You see, here at Monochrome-Watches, we always praise the complexity of movements, we always emphasize on the amount of work done by watchmakers to assemble complications or to achieve a perfectly polished bevel, to finish an internal angle or to obtain black polishing – we even did a technical guide about it. We also look at “métiers d’art” – engraving, enameling, micro-painting. However, there’s one thing we tend to neglect and that is actually much more important than we think: the dial. Yes, a dial can be very simple – most of them are actually painted plates with numerals and track printed. However, some dials can be proper demonstrations of art, showing microscopic elements finished with extreme care. People say that the devil is in the details… In the case of the Patek Philippe 5496P-015, the devil is clearly in the dial.
Why are we usually giving our interest mainly on movements? It is simple. The movement of a watch is the beating heart, it’s what makes a watch alive. It is also the place where a watchmaker can properly express his art, simply because a watchmaker, as good as he is, is nowadays not the one behind the design a watch – at least for larger brands. Few are the watchmakers who actually design both the movement, the case and the dial. That’s probably why we – and most watch journalists – always put movements on a pedestal. They are the main reason behind our passion.
Why looking at the dial, and only the dial, today? Well, the dial is certainly the most important part of a watch. Yes, I dare to write it. Why is it? Do you look at the movement to read the time? Do other people see the movement of your watch when you wear it? No. The first and main visible side of your watch (and in fact the one useful on a daily basis) is the dial, as it both indicates the time and give a clear indication of what is the watch in question – you usually look at the painting, not much the frame around it… To illustrate our words, we need a watch, one that actually stunned me when I saw it at Baselworld 2016, the Patek Philippe 5496P-015. I’ve been profoundly impressed by its dial – not that the rest of this watch is void of interest, but it is not entirely new, as already existing in other variations (see one example here). It was clearly the dial and the dial only for me.
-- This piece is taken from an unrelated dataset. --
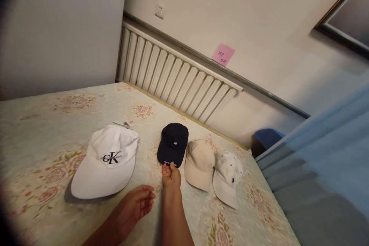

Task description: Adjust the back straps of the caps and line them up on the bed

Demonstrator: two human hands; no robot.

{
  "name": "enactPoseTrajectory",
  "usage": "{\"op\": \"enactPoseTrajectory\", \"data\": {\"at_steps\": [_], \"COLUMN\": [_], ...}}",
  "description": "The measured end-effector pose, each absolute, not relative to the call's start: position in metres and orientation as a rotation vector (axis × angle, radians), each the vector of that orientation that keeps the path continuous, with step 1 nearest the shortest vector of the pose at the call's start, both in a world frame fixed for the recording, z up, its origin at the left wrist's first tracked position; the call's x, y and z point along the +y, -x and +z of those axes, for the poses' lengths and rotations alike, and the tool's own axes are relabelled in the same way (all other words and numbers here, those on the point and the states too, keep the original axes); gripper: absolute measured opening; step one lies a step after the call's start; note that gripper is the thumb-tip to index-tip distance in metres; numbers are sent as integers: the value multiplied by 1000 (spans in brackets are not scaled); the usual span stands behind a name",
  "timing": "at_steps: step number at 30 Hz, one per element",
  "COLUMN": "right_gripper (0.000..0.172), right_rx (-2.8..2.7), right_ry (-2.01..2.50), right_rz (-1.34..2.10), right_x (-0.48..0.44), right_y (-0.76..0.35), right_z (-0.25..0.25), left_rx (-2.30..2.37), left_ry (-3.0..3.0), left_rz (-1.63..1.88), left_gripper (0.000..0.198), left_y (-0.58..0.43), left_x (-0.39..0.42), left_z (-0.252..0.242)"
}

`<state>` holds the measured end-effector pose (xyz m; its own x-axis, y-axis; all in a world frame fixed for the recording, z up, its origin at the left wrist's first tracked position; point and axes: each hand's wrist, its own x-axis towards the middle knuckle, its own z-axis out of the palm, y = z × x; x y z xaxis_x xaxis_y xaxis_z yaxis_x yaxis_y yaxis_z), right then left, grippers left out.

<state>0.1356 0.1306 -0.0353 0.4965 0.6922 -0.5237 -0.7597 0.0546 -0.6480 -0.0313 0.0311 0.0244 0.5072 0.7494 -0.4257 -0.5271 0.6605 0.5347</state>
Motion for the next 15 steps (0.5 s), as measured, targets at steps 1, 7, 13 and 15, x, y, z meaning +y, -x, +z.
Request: {"op": "enactPoseTrajectory", "data": {"at_steps": [1, 7, 13, 15], "right_gripper": [15, 16, 15, 12], "right_rx": [80, 107, 128, 125], "right_ry": [1044, 1056, 1068, 1074], "right_rz": [1107, 1126, 1159, 1166], "right_x": [130, 128, 122, 120], "right_y": [-136, -136, -135, -134], "right_z": [-35, -35, -31, -30], "left_rx": [682, 688, 666, 669], "left_ry": [-361, -378, -389, -388], "left_rz": [790, 793, 793, 793], "left_gripper": [22, 22, 20, 20], "left_y": [31, 32, 30, 30], "left_x": [31, 30, 31, 31], "left_z": [25, 25, 21, 20]}}
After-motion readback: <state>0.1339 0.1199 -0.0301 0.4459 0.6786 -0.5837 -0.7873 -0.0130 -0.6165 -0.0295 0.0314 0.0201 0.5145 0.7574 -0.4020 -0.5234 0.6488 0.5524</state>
When you look at the dial of the Patek Philippe 5496P-015 with your eyes, you can see that it is impressive. In fact, I would almost say that it is too demonstrative, almost messy, too loaded. It’s true that there are multiple indications, some not especially balanced, and that there are numerous applied indexes or numerals. From the periphery to the center, there’s a minute track (with gold dots), hours indexes (applied, in gold), a moon-phase indications (enlightened with a gold circle), two windows for the day of the week and the month (circled with gold windows), a track for the date (with applied numerals), a window for the leap year (also circled with a gold window) and finally the Patek Philippe logo. That’s a lot of informations.
Things change when you look at it under the loupe (or here under the 60mm macro lens of my camera) and not on a human eye scale. Of course, this won’t change the busy dial but you’ll discover things from another angle. You actually figure out the amount of work and precision required to achieve such a dial. First of all, I’ve counted 67 parts for the dial only (that’s not an official number, just what I can count) – including the dial itself, the applied hour indexes, the QP window frames, the 4 hands, the moon disc, the discs for the indications of the QP and finally all the indexes (dots and numerals) of the date track. Now you start to understand where we want to go.
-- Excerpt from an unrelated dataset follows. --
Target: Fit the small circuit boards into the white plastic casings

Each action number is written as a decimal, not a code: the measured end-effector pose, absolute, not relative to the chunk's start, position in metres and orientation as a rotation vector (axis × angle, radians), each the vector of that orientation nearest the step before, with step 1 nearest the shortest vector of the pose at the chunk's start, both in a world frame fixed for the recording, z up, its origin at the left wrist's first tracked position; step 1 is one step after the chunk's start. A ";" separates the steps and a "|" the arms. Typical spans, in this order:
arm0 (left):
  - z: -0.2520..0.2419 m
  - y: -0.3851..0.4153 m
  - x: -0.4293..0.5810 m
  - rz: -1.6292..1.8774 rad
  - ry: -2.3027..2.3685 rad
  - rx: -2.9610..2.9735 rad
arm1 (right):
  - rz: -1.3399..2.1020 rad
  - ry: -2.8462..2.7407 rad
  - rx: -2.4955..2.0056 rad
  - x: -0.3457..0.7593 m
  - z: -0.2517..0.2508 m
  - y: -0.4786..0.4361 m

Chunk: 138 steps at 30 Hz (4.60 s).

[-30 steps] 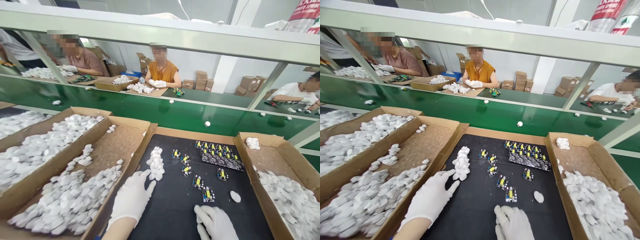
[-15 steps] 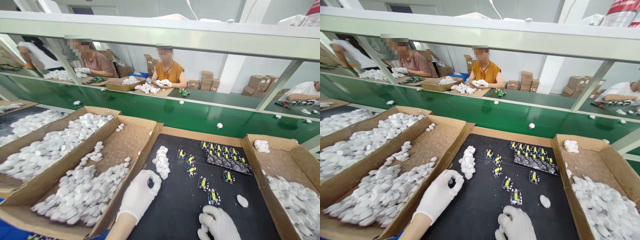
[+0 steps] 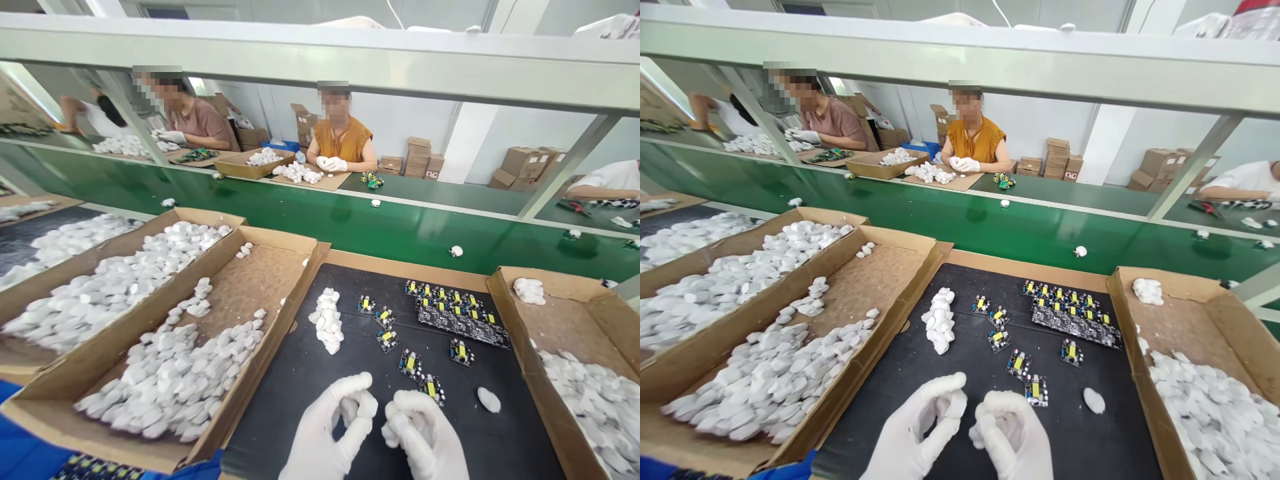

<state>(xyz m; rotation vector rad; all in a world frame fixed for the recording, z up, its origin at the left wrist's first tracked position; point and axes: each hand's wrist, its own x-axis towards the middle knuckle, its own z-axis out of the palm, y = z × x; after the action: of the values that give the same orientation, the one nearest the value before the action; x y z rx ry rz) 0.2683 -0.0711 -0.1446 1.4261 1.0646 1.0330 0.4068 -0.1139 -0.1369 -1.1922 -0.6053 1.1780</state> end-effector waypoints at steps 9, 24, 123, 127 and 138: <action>-0.149 -0.069 0.268 0.848 1.191 1.575 | 1.261 -0.754 -1.205 0.421 -0.160 -0.112; -0.135 -0.010 0.223 0.660 1.844 2.075 | -0.021 -2.094 -1.585 0.444 -0.188 -0.113; -0.152 -0.001 0.225 0.951 1.690 1.724 | 0.086 -1.946 -1.680 0.435 -0.181 -0.116; -0.144 -0.009 0.222 1.143 1.516 1.578 | 0.010 -1.896 -1.623 0.435 -0.177 -0.114; -0.149 -0.038 0.217 0.800 1.632 2.071 | -0.111 -2.038 -1.530 0.450 -0.196 -0.112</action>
<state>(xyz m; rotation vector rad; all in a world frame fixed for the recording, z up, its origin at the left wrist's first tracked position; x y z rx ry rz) 0.2173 -0.0378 -0.1494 2.0715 1.6316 0.7996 0.4504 -0.1124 -0.1957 -1.5296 -2.0378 -0.1110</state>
Then, we need to talk about steps to achieve such a dial. The dial is first cut from a brass plate. All the holes are cut – both for the windows and for the indexes pillars, but also for the small recessed dots of the minute track. This dial is then cleaned (to remove machining traces) and then brushed. It is then painted and all the dots of the minute track are filled with gold. The logo has to be printed too. That’s the easy part. Then, all the indexes have to be crafted, polished and finished by hand and then applied on the dial, by hand too, separately – and when you have 42 of them for the date track only, it is far from easy, believe us.
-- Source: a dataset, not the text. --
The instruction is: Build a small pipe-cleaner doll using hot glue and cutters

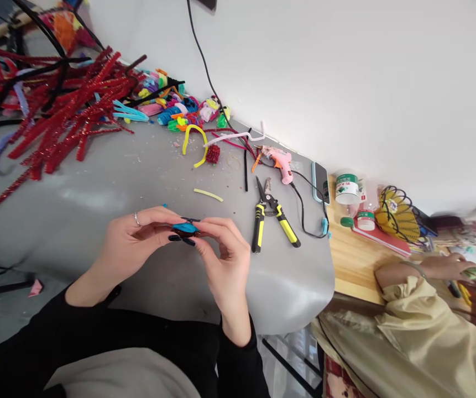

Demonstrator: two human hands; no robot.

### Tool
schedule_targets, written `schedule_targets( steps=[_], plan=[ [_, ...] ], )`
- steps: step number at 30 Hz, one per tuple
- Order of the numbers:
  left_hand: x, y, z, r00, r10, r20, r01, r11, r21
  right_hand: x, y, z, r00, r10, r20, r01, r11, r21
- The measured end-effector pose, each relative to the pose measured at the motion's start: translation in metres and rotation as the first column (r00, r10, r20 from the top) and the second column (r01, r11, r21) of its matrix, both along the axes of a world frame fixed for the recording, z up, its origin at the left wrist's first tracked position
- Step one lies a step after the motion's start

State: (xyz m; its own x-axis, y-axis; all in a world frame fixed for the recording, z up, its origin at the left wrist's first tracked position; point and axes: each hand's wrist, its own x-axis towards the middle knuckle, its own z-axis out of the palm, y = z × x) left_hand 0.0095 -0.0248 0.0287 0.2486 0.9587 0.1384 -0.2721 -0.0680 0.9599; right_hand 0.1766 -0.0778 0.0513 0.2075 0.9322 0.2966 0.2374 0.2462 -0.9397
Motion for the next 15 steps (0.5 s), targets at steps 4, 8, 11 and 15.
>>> schedule_targets(
  steps=[4,8,11,15],
  plan=[
    [0.003,-0.003,0.0001,0.996,0.086,-0.027,-0.084,0.996,0.041,-0.004,-0.0005,-0.0023,0.997,-0.07,0.037,0.069,0.997,0.03],
    [0.0042,-0.0034,0.0009,0.987,0.14,-0.082,-0.134,0.988,0.074,-0.0059,0.0,-0.0026,0.99,-0.108,0.092,0.106,0.994,0.032],
    [0.0053,-0.0045,0.0019,0.984,0.155,-0.089,-0.146,0.984,0.097,-0.0079,0.0013,-0.003,0.991,-0.107,0.078,0.104,0.994,0.034],
    [0.0056,-0.0035,-0.0003,0.989,0.145,-0.042,-0.141,0.987,0.079,-0.0098,0.0037,-0.0055,0.997,-0.059,0.042,0.057,0.997,0.048]
  ],
)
Then, you have to figure out these operations, but considering the size of these elements. Once you have the diameter of the watch, it is actually not that difficult to calculate the dimensions of other elements (I’ve done it myself, and no, I don’t have time to loose and my days are fully occupied…). Here are some examples (approximate dimensions):
- Indexes for the hours – batons
- length – 4mm
- width – 1mm
- Indexes for the date track – numerals
- length – 1.5mm
- width – 0.3mm
- Indexes for the date track – dots
- diameter – 0.5mm
Now imagine you have a small dot or a small numeral, in solid gold, entirely polished (and that you must not scratch) in you hand and try to apply this on a dial… Take a ruler and figure out such a size and then imagine you have to apply 50+ elements like this on a dial. That’s what we call details. Once again, the question here is not about the watch itself, whether we like it or not. This part is about personal tastes. Such an article has one goal only: explaining you, dear readers, what is haute horlogerie, what are the steps required to achieve a watch and why some of them are so expensive. We hope that it will help some of you to put things into perspective and to understand why watchmaking can be called art (sometimes…).